“Friday Fiction” Series: The Novice…

Note from Steve: Missing my political posts? This blog now only has articles about reading, writing, and book publishing. You will find the missing political posts at http://pubprogressive.com; they’re still commentaries on social issues, politics, and other topics of concern that have more to do with my concerns as a US citizen and not my writing life. Please take a look.

***

The Novice

Copyright 2021, Steven M. Moore

Preface

Readers who have followed Esther Brookstone’s adventures in the “Esther Brookstone Art Detective” series know that her current husband, Bastiann van Coevorden, ex-Interpol agent and MI5 consultant, is her fourth husband. In those novels, flashbacks and background material refer to the previous ones, as well as to her time in MI6, sandwiched between Graham, husband number one, and Alfred, husband #2. In this sense, this short story is a prequel to all those prequels.

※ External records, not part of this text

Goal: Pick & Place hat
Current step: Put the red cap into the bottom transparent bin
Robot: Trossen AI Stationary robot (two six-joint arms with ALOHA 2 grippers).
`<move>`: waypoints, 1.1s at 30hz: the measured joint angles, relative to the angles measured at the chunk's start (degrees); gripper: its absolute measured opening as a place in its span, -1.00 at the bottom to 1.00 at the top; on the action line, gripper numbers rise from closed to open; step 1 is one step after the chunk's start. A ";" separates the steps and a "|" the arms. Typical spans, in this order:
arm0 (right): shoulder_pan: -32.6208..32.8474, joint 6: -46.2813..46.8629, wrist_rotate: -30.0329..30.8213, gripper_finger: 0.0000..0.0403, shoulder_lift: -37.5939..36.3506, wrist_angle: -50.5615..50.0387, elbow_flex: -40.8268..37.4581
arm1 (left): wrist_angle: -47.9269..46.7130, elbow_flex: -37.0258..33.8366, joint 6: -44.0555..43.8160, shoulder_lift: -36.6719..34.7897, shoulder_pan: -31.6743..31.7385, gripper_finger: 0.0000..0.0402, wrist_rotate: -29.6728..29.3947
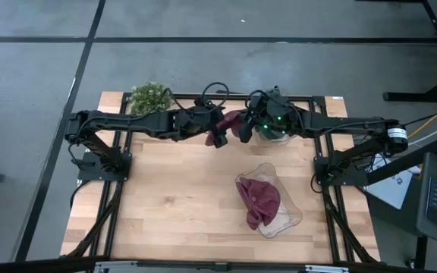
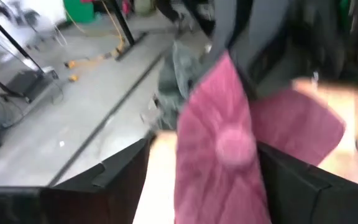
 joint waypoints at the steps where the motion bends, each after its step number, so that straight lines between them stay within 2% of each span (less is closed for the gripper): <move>1: -0.02 0.35 -0.70 -0.95 0.00 0.02 0.00 | -1.31 0.00 -0.29 0.02 0.17 0.28 0.57; 5: 0.00 0.53 -2.01 -0.95 0.00 0.02 0.00 | -3.96 0.00 -2.19 0.53 0.31 0.10 2.22; 11: -0.02 0.65 -2.80 -0.95 0.00 0.02 0.00 | -3.95 -0.04 0.15 0.52 0.30 -0.17 -0.47; 15: 0.00 2.45 -4.08 -0.95 0.00 0.02 0.00 | -4.86 -0.04 4.19 0.52 0.23 -0.43 -3.56; 21: -0.02 5.16 -9.25 -0.95 0.00 1.09 0.00 | -4.42 -0.04 4.69 0.52 0.21 -0.91 -8.64; 27: -0.13 6.27 -16.03 -0.85 0.00 1.79 0.00 | -3.50 -0.02 7.47 0.10 -1.47 -0.98 -16.47; 33: 0.00 6.64 -23.98 -0.61 -0.02 2.65 0.02 | -0.32 -0.04 15.13 -2.19 -3.07 -0.98 -23.85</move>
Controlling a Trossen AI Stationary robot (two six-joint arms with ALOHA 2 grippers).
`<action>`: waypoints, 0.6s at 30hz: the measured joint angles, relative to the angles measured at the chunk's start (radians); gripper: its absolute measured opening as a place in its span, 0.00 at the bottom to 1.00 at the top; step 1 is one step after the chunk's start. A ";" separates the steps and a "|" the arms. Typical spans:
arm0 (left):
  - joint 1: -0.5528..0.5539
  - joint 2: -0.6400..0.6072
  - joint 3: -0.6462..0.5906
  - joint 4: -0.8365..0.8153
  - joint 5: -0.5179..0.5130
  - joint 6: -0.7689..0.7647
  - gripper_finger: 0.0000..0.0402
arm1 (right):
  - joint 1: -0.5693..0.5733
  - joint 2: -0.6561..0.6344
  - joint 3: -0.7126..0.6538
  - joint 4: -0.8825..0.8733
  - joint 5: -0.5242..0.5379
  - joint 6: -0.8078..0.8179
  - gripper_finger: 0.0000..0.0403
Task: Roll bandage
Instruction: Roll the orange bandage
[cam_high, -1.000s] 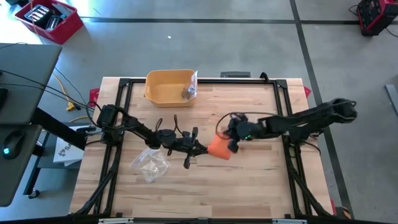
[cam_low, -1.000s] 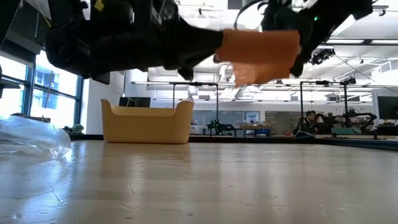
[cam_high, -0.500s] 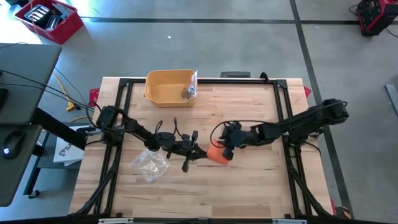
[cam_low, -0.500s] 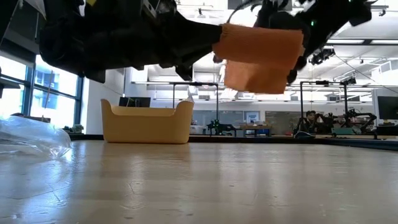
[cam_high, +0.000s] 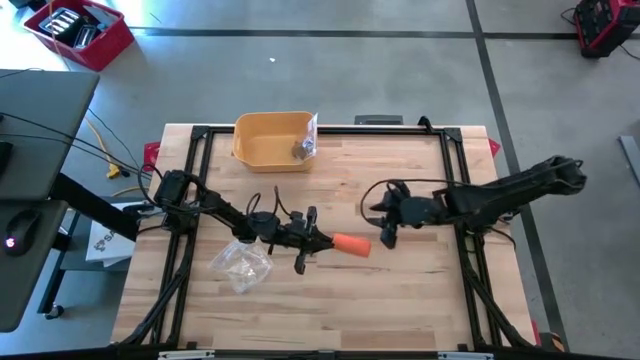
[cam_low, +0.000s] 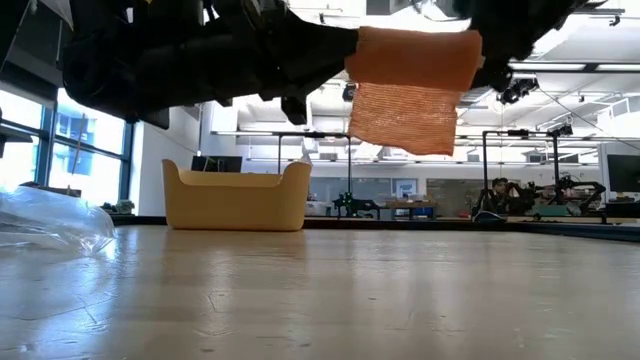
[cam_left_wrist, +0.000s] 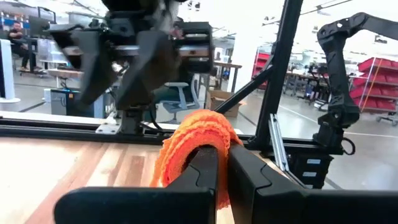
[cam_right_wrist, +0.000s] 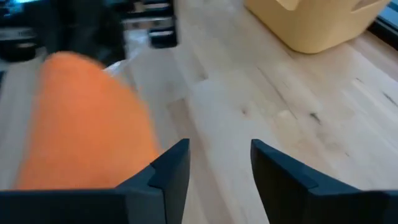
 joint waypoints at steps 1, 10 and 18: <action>0.000 0.000 0.000 0.000 -0.002 0.000 0.02 | 0.019 -0.015 0.000 -0.014 0.000 -0.001 0.40; 0.000 0.000 0.000 0.014 -0.017 0.033 0.02 | 0.333 0.005 -0.080 0.084 0.089 0.059 0.40; 0.000 0.000 0.000 0.056 -0.016 0.036 0.02 | 0.449 0.126 -0.220 0.559 0.380 0.070 0.40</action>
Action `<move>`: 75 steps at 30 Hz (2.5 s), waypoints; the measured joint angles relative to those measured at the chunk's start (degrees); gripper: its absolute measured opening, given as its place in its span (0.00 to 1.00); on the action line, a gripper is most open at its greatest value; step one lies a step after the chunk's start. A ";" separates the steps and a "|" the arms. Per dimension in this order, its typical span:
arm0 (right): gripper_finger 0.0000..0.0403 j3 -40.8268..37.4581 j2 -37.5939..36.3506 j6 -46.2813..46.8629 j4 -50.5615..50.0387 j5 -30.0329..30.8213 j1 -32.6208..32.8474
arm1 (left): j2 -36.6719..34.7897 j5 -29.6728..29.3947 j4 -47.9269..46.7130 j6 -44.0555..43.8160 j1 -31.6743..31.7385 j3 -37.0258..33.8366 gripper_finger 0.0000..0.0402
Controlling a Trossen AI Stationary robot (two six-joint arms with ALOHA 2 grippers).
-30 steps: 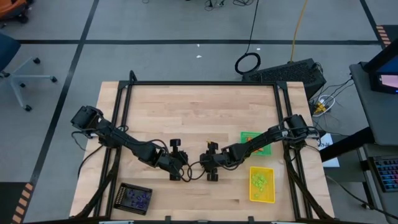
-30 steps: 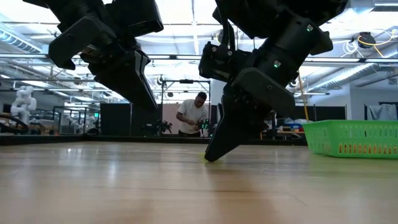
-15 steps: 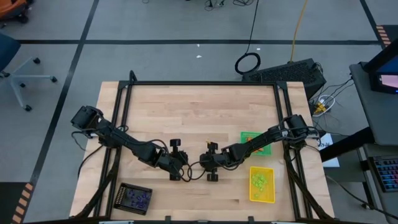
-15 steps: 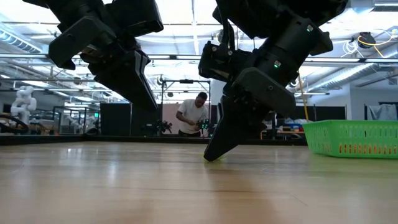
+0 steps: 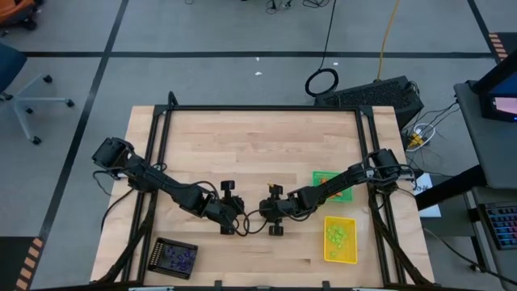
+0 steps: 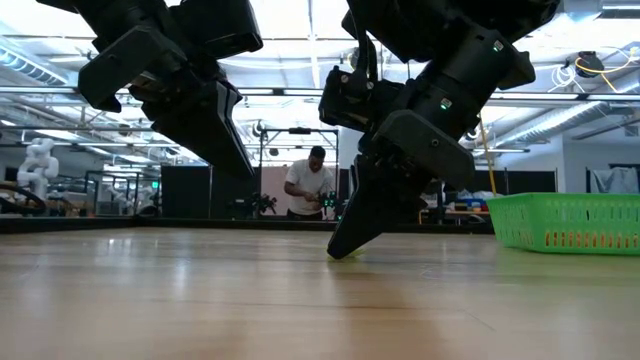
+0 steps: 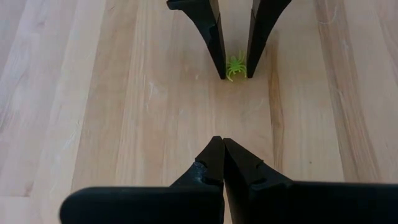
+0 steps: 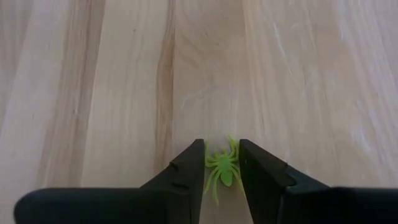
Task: Sort Halloween decoration
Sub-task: Put the green spider toy into the yellow bin
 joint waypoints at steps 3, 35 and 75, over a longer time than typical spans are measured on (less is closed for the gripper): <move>0.21 0.00 0.00 -0.43 -0.02 0.02 0.00 | 0.00 0.00 0.01 0.00 0.00 0.00 0.01; 0.21 -1.50 -18.64 2.05 -16.43 -6.88 7.57 | 0.00 0.01 0.17 -0.07 -0.22 -0.02 0.01; 0.21 -29.80 -38.82 -17.26 46.25 -1.22 13.51 | 0.00 0.01 6.25 0.44 -0.22 -0.02 0.01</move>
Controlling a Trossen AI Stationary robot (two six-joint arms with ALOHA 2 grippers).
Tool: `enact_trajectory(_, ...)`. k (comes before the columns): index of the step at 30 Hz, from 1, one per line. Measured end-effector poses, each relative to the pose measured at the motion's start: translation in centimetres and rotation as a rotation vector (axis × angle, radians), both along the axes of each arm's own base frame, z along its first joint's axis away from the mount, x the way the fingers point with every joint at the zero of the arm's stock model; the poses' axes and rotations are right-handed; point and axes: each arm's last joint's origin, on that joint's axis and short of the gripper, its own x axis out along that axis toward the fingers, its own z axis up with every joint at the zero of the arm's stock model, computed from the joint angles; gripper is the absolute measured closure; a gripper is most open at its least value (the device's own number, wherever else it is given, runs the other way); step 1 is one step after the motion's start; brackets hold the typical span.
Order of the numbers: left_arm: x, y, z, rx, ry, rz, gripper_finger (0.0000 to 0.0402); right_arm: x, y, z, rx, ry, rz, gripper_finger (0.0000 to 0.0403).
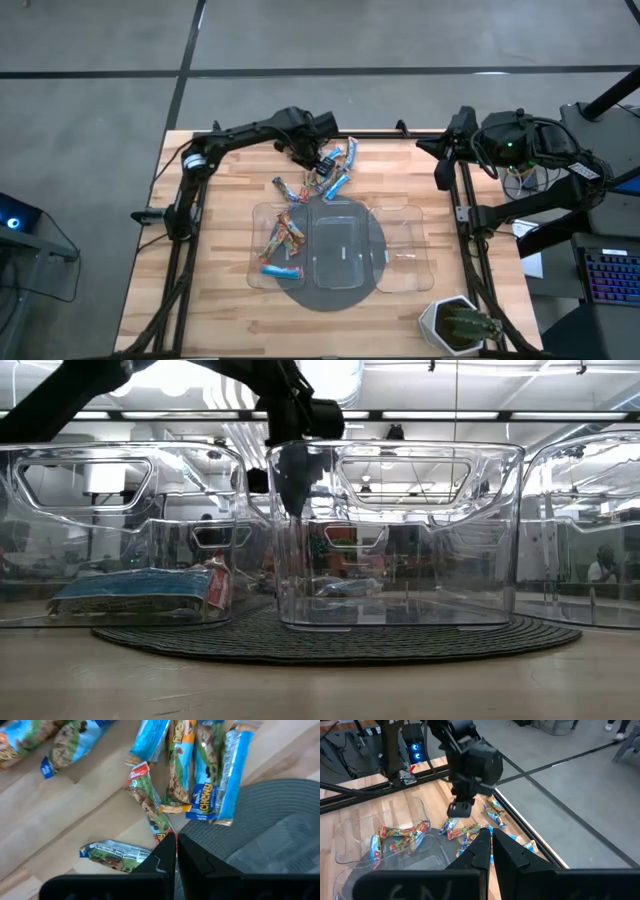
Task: Pick and place Granola Bars by type
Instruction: Put the red granola bar into the left transparent bin
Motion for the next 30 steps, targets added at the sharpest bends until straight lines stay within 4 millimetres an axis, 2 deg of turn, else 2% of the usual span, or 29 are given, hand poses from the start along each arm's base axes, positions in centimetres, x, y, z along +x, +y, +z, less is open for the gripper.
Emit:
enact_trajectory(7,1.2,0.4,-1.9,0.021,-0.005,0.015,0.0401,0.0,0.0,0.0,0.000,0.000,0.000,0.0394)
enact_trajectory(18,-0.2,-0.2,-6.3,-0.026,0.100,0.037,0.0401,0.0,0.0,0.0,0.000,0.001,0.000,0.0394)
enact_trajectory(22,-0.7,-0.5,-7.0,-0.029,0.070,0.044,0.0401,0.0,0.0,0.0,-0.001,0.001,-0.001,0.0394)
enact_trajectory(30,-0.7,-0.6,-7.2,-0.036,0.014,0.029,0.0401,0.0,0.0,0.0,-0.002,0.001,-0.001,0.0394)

Readers might also remember Jeremy Brand from those novels. This story is about how the long association between Esther and Jeremy began. She didn’t meet Bastiann until much later. The novels are the chronicles of their adventures together, and Jeremy plays a role in most of them.

Enjoy.

r/Steve

***

Jeremy Brand didn’t know how to handle Esther Brookstone. The young spy was clever, enthusiastic, and productive, but she took too many chances. She was also a stunner who could catch the wandering eye of any Stasi agent looking for a conquest, much to his peril, at least in job standing.

He saw her waiting on the bench reading a newspaper. It would be in German, of course, and printed with dirty ink that would soil those delicate hands with the long fingers of a concert pianist. She spoke the Teuton tongue like a native, even capturing a bit of the East German manner of forming efficiently constructed sentences. Her writing was also educated German prose as if she were an intellectual who supported the East German ruling classes…or was one of their members.

Today she was blond. Her name during this first sojourn into East Berlin was Gretchen Lange. She was nearly as tall as he was, and even dressed in a modest blouse, sweater, and skirt, was every bit the demure fraulein. He took a seat beside her, at the other end of a bench, as if he were a young man trying to approach a young, pretty woman, and being a bit shy about it.

“A dreary day, fraulein,” he said.

She looked up from her newspaper. “The clouds might come in, I’m afraid.”

He resisted the urge to surveil the area. Her statement was a signal that Stasi agents lurked nearby. They’d have to be careful. They always were.

“What news is there today? Good or bad?”

She tapped the paper. “The Russians want us to increase production. It’s not clear what that means in the short term.”

That was a more complex message, but it meant she had information about Russian visitors to East Germany, yet she wasn’t clear that the information was useful.

How did she get that? Jeremy asked himself. He didn’t want to know.

She handed him the newspaper. “Here. See for yourself. I have an appointment to keep. Please excuse me, mein Herr.”

He watched her walk away…practiced, dainty steps, not her customary, business-like stride. Coldly professional, this novice spy.

He’d knew he’d find a floppy disk inside the paper. It wouldn’t be examined until later, when they’d find the list of Russian visitors. With luck, they’d also find a list of East German journalists who might be approachable by the British before or after the event.

***

The next “meeting” was at a restaurant near various Soviet-style residential towers where Jeremy figured living in a flat there would be dangerous; he knew shoddy construction practices and inferior materials characterized such buildings. They were bleak, foreboding, and gray monuments to Soviet dominance in the East Germans’ worker’s paradise.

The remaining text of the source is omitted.